Quand on compare avec, au hasard, Metallica, Megadeth est resté incroyablement concentré sur son sujet à travers les époques. Les changements de musiciens, les modes (quoique...), les nouveaux labels n'ont jamais fait dévier Mustaine de ses objectifs thrash. Privilégiant la régularité à la qualité, le Daffy Duck du metal n'a jamais fait patienter plus de trois ans ses fans entre deux sorties. Dystopia est sa quinzième fournée. Elle affiche l'ambition d'être une sorte de successeur à Youthanasia, dernier mètre-étalon du quartette.
Kiko Loureiro est LA recrue qu'il fallait à Megadeth. Même si Dave Mustaine a souvent eu des idées lumineuses dans ses compositions, il a rarement pu compter sur un guitariste capable de transcender sa vision. Le Brésilien d'Angra dynamite le début d'album en proposant la meilleure exécution depuis Marty Friedman. The Threat Is Real, construit sur une fondation alliant parfaitement les styles de deux gratteux, s'illustre par un refrain parfait et des attaques aux six-cordes soignées. Pourtant, c'est bien le morceau éponyme Dystopia qui repart avec la palme. Grâce à des couplets en mode rouleau-compresseur et à la magie insufflée par Loureiro en arrière plan, cette chanson vient titiller les vieux hits sur leur territoire. La bataille de soli avant que le finale en apothéose ne rajoute encore à la jouissance restera gravée dans toutes les mémoires.
En fin de LP, Lying In State rajoute une nouvelle piste dans l'esprit de Rust In Peace tandis que The Emperor apporte une touche festive surprenante. Le Megadeth de 2015 a trouvé une inattendue fontaine de jouvence ! Mais la vitrine technique pour ce nouveau line-up est sans aucun doute Conquer Or Die, l'instrumental à l'intro acoustique comme les plus grands classiques thrash des eighties. La suite ne déçoit pas avec un condensé de riffs et de lead entremêlés. Autre avantage de ce morceau qu'on ne retrouve pas ailleurs : si l'on ne supporte pas les prises de parole politiques, aucune trace de xénophobie ou de glorification américaine.

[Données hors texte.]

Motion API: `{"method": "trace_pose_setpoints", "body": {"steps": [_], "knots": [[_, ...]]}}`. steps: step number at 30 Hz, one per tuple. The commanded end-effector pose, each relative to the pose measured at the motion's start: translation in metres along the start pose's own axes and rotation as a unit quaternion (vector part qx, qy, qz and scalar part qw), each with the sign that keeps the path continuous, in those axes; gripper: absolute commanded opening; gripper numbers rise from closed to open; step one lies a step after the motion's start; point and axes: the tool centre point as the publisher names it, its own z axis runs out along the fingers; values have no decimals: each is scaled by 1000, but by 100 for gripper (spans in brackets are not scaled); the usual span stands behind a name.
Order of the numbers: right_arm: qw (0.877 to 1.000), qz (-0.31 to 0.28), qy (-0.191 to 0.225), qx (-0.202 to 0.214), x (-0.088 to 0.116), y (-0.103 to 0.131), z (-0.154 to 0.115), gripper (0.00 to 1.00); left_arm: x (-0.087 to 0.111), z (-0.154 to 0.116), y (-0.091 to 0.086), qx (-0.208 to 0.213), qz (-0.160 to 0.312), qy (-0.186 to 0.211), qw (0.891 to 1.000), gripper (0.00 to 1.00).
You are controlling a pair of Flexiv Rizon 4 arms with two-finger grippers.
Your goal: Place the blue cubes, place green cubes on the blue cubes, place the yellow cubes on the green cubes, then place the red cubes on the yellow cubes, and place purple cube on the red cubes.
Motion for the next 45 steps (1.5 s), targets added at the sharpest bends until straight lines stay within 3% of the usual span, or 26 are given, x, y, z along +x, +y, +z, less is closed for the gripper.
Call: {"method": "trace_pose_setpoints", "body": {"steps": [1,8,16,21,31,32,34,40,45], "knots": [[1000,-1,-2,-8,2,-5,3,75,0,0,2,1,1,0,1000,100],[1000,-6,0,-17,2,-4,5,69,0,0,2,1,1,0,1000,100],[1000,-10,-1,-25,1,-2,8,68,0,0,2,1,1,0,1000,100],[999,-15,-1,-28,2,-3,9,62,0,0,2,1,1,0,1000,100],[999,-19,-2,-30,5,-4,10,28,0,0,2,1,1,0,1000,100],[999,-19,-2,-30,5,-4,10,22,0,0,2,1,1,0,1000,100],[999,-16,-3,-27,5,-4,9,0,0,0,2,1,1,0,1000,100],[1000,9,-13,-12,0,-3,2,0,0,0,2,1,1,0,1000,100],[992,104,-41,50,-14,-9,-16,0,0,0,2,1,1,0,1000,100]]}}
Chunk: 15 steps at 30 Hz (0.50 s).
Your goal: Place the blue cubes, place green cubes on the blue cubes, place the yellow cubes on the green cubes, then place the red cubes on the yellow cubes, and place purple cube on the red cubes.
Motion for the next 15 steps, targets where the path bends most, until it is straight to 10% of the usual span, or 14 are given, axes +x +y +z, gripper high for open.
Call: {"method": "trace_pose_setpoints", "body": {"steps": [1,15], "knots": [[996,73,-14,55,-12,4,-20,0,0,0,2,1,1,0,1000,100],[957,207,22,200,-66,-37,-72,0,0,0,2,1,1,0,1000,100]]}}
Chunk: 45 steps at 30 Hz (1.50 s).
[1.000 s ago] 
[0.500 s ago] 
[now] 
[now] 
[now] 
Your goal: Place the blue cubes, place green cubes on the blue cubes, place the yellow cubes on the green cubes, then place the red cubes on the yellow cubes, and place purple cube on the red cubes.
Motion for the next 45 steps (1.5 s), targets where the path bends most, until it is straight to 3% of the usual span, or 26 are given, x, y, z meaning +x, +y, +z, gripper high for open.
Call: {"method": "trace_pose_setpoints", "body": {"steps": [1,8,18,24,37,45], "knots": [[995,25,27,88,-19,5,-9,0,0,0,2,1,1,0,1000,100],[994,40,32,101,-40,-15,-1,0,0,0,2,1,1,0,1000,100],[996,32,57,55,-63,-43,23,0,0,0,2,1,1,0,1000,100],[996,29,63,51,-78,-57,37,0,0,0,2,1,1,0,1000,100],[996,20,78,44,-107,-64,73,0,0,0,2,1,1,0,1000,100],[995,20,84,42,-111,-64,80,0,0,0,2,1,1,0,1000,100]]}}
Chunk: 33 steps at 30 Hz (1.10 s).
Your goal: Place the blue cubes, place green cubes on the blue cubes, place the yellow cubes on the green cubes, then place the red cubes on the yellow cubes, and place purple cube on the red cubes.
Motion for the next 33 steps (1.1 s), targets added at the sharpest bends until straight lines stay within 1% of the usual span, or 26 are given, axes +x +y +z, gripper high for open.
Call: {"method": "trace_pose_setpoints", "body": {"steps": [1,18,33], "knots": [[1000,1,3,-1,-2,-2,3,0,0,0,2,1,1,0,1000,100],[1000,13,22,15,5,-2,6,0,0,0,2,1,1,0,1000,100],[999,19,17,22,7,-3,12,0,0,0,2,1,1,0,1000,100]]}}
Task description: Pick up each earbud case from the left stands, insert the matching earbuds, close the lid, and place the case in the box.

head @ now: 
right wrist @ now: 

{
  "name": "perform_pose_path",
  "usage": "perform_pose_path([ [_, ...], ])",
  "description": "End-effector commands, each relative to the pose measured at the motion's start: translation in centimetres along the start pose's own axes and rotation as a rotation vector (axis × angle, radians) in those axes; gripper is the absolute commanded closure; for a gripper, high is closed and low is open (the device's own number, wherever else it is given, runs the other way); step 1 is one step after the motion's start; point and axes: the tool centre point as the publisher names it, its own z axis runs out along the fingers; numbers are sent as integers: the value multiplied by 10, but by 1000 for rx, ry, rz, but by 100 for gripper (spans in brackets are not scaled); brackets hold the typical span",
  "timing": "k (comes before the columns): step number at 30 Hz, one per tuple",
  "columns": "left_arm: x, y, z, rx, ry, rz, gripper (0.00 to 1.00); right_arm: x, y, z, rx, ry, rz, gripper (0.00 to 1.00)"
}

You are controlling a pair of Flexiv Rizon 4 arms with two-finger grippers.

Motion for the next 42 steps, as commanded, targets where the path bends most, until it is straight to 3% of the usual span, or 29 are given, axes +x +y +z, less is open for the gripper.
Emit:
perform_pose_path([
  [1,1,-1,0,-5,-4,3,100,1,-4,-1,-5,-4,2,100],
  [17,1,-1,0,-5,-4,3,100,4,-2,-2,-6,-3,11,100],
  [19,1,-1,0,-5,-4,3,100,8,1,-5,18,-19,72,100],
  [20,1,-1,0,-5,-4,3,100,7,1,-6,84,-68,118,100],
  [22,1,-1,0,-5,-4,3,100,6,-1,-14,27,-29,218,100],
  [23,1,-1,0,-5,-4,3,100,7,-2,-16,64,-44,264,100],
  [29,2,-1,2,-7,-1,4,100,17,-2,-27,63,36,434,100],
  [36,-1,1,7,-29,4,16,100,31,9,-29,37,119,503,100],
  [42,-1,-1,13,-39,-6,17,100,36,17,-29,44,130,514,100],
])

D'autres morceaux s'inscrivent dans une mouvance assez heavy comme Post American World. Kiko Loureiro s'en sort tout aussi bien, fort loin de ses bases power metal. Son travail hors norme lors du solo lui aura sûrement valu les compliments de son leader. Le long et lugubre Poisonous Shadows, soutenu par un ensemble de cordes, met en lumière d'autres talents : celui de Chris Adler à la batterie mais aussi celui de Mustaine derrière le micro, qui rappelle à cette occasion qu'il peut se frotter à un registre plus émotionnel sans sombrer dans le ridicule.
Dystopia est un disque extrêmement complet qui a vraiment bénéficié de l'inclusion de sang neuf. La musique y est globalement très bonne, excellente par moments, mais, en dépit des nombreux efforts effectués, elle n'égale aucune des productions de la quadrilogie sacrée. Megadeth devra s'en contenter. Au bout de quinze albums studio et des déconvenues depuis Endgame, on peut s'estimer heureux de retrouver le groupe à un tel niveau. Espérons que cela se traduise aussi sur scène où l'on attend énormément de ce nouveau line-up.
Discographie :
Killing Is My Business... and Business Is Good! (1985)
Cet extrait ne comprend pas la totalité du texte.